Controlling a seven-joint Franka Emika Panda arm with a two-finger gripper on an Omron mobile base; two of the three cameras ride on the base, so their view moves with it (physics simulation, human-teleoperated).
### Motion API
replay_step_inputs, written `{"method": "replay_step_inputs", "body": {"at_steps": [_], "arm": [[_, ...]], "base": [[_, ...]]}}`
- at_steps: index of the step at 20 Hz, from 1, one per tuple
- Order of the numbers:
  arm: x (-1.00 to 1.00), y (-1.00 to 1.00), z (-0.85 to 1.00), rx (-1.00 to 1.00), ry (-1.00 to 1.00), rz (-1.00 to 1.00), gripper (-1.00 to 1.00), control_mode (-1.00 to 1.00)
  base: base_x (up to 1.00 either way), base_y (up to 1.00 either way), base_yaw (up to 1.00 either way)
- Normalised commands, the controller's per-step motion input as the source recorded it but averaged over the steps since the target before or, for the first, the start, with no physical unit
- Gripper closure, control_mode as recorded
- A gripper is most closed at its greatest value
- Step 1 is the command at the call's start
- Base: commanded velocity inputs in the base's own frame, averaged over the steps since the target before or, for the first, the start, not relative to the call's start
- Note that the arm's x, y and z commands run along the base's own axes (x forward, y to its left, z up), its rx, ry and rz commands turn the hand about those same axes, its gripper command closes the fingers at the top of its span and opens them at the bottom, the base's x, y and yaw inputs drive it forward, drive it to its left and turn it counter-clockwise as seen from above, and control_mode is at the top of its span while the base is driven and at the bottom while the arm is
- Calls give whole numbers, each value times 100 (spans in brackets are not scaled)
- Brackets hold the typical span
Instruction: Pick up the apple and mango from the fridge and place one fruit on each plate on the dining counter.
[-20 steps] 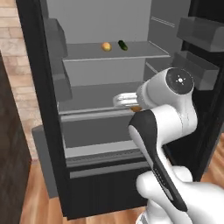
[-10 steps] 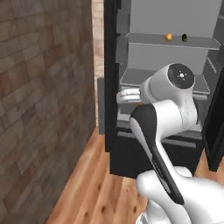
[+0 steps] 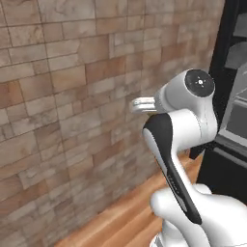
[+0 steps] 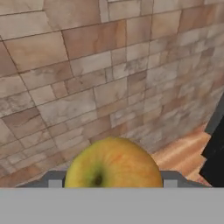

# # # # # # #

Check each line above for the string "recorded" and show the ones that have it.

- Normalised commands, the controller's per-step motion input as the source recorded it but averaged over the steps since the target before or, for the first, the start, with no physical unit
- Gripper closure, control_mode as recorded

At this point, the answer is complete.